Per convalidare il metodo descritto, due campioni di controllo sono stati generati da embrioni elettroporate con i pMES vuoto vettore 7 e un campione da embrioni trasfettate con lo stesso vettore contenente l'inserto costruire SCRT2-ZNF, che codifica i domini zinc-finger di pollo SCRT2 18. I campioni che producono 11-22 mg di RNA totale sono stati ottenuti da ciascun pool di 8 a 12 embrioni. Tutti e tre i campioni ottenuto un valore ottimale RIN 10 a un controllo di qualità eseguito con lo strumento Bioanalizzatore (Figura 1), dimostrando che l'RNA di alta qualità può essere ottenuta con questo protocollo.

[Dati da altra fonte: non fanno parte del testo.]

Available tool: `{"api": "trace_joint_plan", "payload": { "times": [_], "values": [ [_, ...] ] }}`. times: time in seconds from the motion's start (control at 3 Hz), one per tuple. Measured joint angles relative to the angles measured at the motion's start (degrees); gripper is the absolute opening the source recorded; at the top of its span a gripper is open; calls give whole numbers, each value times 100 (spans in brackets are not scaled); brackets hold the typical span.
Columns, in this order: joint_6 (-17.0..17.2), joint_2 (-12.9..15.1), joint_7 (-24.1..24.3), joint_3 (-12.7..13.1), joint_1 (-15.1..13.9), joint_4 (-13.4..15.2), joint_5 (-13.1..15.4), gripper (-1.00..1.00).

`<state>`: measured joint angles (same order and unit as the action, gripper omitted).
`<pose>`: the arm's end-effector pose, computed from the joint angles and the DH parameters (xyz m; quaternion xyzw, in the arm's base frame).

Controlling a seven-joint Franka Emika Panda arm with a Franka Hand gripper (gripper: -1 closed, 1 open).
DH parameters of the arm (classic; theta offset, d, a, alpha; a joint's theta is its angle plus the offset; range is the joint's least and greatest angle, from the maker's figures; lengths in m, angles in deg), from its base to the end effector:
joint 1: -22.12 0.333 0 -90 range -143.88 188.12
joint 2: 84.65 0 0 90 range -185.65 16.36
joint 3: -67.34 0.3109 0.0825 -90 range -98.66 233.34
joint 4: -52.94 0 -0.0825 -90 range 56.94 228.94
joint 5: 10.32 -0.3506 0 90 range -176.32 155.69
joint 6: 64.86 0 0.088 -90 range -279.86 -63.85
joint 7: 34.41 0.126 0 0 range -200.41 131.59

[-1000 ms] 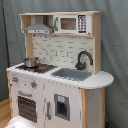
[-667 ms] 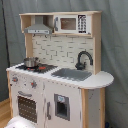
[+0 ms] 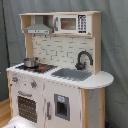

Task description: Play with the kitchen

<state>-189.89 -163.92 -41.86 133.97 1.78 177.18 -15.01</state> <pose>0.1447 0.4461 0.5380 0.7048 0.3511 0.4402 0.4314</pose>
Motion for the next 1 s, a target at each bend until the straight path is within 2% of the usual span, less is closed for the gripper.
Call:
{"api": "trace_joint_plan", "payload": {
  "times": [0.33, 1.0],
  "values": [
    [234, 370, -320, -196, -5, 0, -140, 100],
    [569, 1279, -1058, -510, -45, -41, -169, 100]
  ]
}}
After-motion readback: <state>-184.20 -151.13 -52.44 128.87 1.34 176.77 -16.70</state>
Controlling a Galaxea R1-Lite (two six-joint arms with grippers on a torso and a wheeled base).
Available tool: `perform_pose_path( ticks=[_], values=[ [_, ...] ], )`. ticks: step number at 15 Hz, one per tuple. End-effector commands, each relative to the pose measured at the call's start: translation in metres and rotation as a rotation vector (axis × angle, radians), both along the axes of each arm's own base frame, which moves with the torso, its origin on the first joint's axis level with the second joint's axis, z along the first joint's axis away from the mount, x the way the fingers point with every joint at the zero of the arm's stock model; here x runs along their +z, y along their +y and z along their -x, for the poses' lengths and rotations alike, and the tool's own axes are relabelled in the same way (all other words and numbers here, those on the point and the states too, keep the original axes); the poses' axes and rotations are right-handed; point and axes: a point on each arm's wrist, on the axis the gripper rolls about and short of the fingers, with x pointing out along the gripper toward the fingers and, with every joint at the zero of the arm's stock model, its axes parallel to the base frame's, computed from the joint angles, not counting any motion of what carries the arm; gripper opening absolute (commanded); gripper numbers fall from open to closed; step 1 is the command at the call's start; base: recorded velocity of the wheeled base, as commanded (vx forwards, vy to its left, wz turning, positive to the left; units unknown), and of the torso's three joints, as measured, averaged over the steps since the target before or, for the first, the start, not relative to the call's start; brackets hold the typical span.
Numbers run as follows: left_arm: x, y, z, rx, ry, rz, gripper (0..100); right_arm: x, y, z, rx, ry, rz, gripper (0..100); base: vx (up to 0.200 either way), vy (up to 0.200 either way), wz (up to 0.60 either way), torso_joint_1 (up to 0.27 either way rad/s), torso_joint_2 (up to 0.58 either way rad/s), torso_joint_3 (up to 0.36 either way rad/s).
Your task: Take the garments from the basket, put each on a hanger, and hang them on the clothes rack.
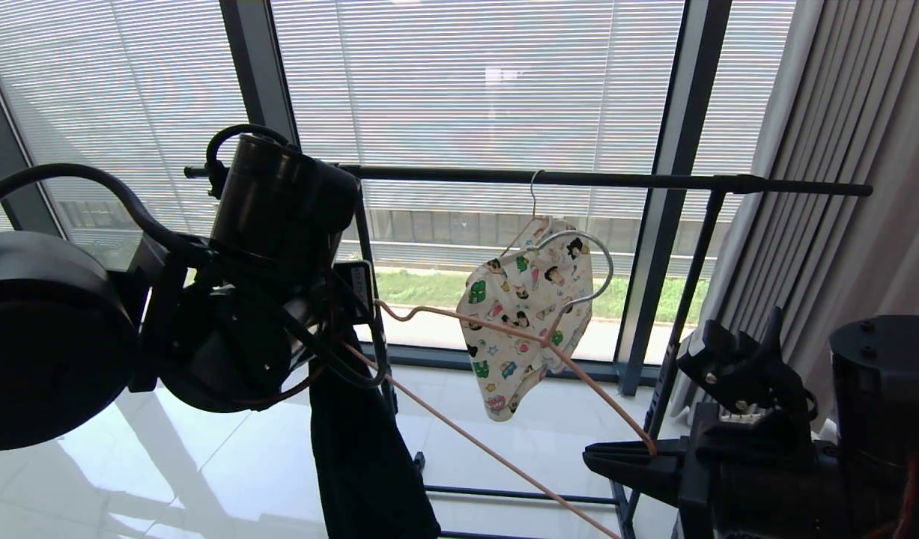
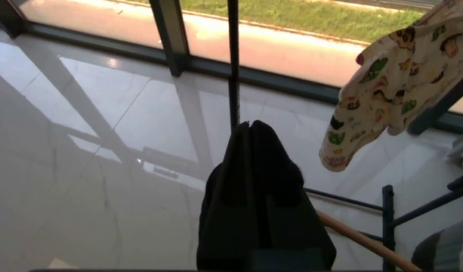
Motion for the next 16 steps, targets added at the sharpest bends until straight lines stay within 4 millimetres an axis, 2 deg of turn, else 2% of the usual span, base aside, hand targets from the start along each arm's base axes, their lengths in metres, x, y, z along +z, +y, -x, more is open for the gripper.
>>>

Dopo la sequenza, il processo di filtraggio descritto ha aumentato il tasso di allineamento 83-91% di legge (dati non riportati). Come previsto, il confronto dei trascrittomi da due campioni di controllo non ha mostrato alcuna differenza evidente rispetto a livello globale in un grafico a dispersione (Figura 2) e il coefficiente di correlazione di Pearson è 0.99. Inoltre, la visualizzazione di copertura per tutti i tre gruppi di dati lungo il locus contenente la porzione della sequenza SCRT2 mostrato un netto aumento del numero di letture mappato a questa regione nel campione sperimentale (Figura 3), indicando che la sovraespressione era successo e che le differenze tra il controllo e campioni sperimentali dovrebbero essere rilevabili con il metodo qui descritto.

Figura 1
Figura 1:. Controllo di qualità RNA Bioanalyzer elettroferogrammi che mostra alto livello di integrità per i campioni di RNA totale due di controllo indicate dalle 18S e 28S picchi di RNA ribosomiale. Inserti rappresentano un gel virtuale per la corsa.

Figura 2
Figure 2:. La riproducibilità dei risultati di quantificazione di RNA-Seq scatter plot che mostra che RPKM per la maggior parte dei geni è la stessa in entrambi i campioni di controllo. Praticamente tutti i geni che non seguono questo modello hanno valori molto bassi RPKM e, quindi, sono di solito ignorate dai confronti trascrittoma.

Figura 3
Figura 3: Visualizzazione delle differenze tra un campione sperimentale di visualizzazione del browser UCSC Genome del locus SCRT2 nel genoma di pollo (galGal4) che mostra un aumento visibile della copertura della regione che codifica per il dominio della proteina (SCRT2-ZNF) ectopicamente espressi nella. campione sperimentale.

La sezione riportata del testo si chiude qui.